Pontos de prova para a máquina de coração-pulmão

Vários estudos descobriram que o uso da máquina coração-pulmão na cirurgia de bypass aumenta o risco de declínio cognitivo de um paciente. O motivo exato é desconhecido. Entretanto, novas evidências publicadas na edição de abril de 2000 dos Anais de Cirurgia Torácica indicam que o uso da máquina pode causar pequenos êmbolos (fragmentos de colesterol, sangue coagulado ou cálcio nos vasos, por exemplo) que se soltam durante a cirurgia e viajam até o cérebro, causando lesões e outros danos.

"Pense nisso como a ferrugem que fica solta quando você limpa os tubos", diz o pesquisador Guy McKhann, diretor do Instituto Zanxyl Krieger Mind Brain da Universidade Johns Hopkins. Ele observa que um novo tipo de exame do cérebro, imagem ponderada por difusão, pode agora identificar o dano cerebral e pode ajudar no desenvolvimento de drogas para proteger o cérebro durante a cirurgia.

As máquinas coração-pulmão também esfriam o sangue circulante vários graus durante um bypass, a fim de proteger outros órgãos, um fator que parece desempenhar um papel também. No entanto, pode haver uma solução fácil: Pesquisadores da Duke University relataram na Sociedade de Anestesiologistas Cardiovasculares em maio que quando aqueceram o sangue mais gradualmente após a cirurgia, menos pacientes sofreram de confusão mental.

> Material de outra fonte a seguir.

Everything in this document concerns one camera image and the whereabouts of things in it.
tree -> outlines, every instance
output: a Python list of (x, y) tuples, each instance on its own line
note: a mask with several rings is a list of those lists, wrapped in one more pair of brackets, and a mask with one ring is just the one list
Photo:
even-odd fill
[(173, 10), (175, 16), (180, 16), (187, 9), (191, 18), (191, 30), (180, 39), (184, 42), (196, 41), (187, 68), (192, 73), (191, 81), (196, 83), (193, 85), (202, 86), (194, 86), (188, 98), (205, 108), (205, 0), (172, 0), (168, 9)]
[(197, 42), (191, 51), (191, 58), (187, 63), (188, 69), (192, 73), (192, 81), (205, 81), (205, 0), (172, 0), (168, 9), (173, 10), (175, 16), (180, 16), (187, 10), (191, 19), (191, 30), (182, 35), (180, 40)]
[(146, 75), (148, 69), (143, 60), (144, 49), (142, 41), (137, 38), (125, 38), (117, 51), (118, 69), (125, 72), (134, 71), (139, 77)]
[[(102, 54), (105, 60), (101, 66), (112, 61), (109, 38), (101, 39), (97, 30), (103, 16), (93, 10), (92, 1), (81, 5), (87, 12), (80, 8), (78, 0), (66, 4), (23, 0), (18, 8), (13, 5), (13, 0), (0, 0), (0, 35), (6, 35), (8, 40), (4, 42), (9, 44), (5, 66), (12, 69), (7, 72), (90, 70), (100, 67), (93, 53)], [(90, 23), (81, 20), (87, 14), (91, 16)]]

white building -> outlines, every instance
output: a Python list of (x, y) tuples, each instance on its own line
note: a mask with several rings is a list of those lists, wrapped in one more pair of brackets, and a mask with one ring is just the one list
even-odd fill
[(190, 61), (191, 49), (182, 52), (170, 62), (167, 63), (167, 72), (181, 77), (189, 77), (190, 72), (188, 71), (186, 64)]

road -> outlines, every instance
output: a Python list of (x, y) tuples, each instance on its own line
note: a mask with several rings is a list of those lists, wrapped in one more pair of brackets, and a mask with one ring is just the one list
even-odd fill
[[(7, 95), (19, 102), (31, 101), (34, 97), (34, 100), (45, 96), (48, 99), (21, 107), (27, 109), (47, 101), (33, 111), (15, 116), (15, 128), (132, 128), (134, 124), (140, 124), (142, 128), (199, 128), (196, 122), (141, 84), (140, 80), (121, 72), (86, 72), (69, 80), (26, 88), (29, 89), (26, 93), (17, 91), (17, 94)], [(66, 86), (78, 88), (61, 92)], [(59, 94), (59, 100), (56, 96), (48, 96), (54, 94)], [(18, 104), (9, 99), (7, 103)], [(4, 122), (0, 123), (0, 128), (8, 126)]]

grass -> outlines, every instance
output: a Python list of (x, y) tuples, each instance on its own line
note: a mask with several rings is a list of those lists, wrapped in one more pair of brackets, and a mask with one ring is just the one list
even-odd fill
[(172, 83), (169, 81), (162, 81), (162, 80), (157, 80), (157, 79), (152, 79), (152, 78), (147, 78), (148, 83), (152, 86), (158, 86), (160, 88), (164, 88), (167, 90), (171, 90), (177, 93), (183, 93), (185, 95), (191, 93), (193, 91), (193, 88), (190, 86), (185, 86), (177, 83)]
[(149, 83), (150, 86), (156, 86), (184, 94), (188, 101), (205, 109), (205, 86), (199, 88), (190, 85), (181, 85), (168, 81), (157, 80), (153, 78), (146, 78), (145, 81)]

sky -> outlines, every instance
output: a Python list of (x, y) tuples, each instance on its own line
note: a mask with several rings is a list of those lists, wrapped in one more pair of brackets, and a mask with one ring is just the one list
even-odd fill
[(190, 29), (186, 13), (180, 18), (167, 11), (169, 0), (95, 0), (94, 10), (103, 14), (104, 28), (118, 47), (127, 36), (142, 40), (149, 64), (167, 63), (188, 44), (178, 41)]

Pacientes precisam de aviso

À medida que os pesquisadores se juntam para dar pistas sobre como tornar a cirurgia mais segura, eles aconselham os médicos a discutir completamente os riscos com os pacientes idosos. Joseph Calbreath, por exemplo, nunca recuperou sua acuidade mental. Cinco anos após sua operação, ele foi diagnosticado com Alzheimer. Mas enquanto o Alzheimer é caracterizado por um declínio cognitivo gradual, seu revés após a cirurgia foi abrupto e dramático.

Hoje sua esposa Marian muitas vezes se pergunta se seu marido teria concordado com o bypass se ele soubesse como isso mudaria sua vida para sempre.

Diz o anestesista Newman, da Duke University: "Claramente temos alguma educação a fazer tanto com os médicos quanto com os pacientes".

Vicki Haddock é repórter do The San Francisco Examiner e escreve freqüentemente sobre questões familiares e de saúde. Ela vive em Petaluma, Califórnia.